Paper ID:717
Title:Spectral Methods meet EM: A Provably Optimal Algorithm for Crowdsourcing
Current Reviews

Submitted by Assigned_Reviewer_15

Q1: Comments to author(s). First provide a summary of the paper, and then address the following criteria: Quality, clarity, originality and significance. (For detailed reviewing guidelines, see http://nips.cc/PaperInformation/ReviewerInstructions)
This paper provides an application of the tensor decomposition method on a crowdsourcing problem. The setup is the following: there are m workers labeling n items for a set of k labels. We observe the labels z_{i, j} in {1...k} for i=1...m and j=1...n. We want to infer the true labels y_{j} for j=1...n, where the true labels are generated by a set of multi-view models corresponding to the workers.

The proposed recovery of the underlying model parameters is a straightforward application of the tensor decomposition method for multi-view models (Anandkumar et al., 2012). The authors also perform a local search via EM following the spectral method: initializing EM with spectral estimates have been shown to be effective (Chaganty and Liang, 2013), as acknowledged by the authors.

Notably, however, the authors analyze the maximum-likelihood estimates of EM in this setting and show that they recover the true labels whp. They also show the optimality of the convergence rate with a minimax argument.

To my knowledge, an attempt to analyze the behavior of EM initialized with spectral estimates is novel, and I think it's a fruitful and worthwhile direction.

Specific comments:

- It's probably helpful to more explicitly account for why you need the EM step for the results in Theorem 2. Wouldn't it be possible to argue similar results directly on the spectral estimates? If not, why?
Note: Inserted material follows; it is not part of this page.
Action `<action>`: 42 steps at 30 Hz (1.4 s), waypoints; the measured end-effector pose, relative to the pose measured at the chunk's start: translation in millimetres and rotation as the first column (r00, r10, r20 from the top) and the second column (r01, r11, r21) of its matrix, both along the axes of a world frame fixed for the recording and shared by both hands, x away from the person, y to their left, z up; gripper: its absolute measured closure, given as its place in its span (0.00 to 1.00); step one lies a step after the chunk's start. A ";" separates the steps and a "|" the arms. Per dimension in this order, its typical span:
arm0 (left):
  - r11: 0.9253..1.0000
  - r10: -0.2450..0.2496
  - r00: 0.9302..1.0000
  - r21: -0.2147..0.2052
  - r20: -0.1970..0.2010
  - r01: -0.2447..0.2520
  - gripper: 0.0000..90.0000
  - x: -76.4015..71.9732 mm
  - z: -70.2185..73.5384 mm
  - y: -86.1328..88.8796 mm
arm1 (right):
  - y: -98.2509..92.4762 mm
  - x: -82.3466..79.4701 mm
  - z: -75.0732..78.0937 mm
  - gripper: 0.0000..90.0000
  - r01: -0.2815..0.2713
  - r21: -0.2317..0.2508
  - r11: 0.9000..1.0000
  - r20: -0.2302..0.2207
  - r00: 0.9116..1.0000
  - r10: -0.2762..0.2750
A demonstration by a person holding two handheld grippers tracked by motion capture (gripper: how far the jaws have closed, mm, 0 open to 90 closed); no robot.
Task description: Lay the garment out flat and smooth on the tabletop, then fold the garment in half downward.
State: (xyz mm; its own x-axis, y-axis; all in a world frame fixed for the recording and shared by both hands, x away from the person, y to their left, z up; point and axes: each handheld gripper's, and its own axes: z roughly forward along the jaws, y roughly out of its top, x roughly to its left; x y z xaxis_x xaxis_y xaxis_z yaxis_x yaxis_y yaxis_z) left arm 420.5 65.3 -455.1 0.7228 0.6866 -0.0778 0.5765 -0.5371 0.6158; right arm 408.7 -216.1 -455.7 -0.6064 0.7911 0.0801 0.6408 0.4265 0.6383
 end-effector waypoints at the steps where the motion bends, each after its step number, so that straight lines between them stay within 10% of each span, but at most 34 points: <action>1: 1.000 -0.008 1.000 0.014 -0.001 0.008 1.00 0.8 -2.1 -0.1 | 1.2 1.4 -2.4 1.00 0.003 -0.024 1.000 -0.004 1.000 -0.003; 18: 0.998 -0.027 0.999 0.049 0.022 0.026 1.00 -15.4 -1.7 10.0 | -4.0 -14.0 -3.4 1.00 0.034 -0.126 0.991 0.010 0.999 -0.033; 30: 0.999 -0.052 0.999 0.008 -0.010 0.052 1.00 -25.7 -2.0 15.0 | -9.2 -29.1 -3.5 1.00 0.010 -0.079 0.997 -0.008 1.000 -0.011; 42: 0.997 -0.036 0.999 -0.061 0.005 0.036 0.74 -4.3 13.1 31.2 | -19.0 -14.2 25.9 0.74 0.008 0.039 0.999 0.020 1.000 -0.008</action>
- On a related note, the experiments are missing an obvious baseline: using the output of the spectral stage. It's probably much worse than following up with EM, but it's an important experiment.

- Change "(l, c)-th" to "(c, l)-th" in Introduction.

- As for the theshold delta, smoothing might be a cleaner solution and may give similar effects.

- A conclusion is needed.

Post-feedback comments:

- I understand the spectral method depends on various problem-specific constants, but it's still not clear to me why "its convergence rate is sub-optimal". Please clarify.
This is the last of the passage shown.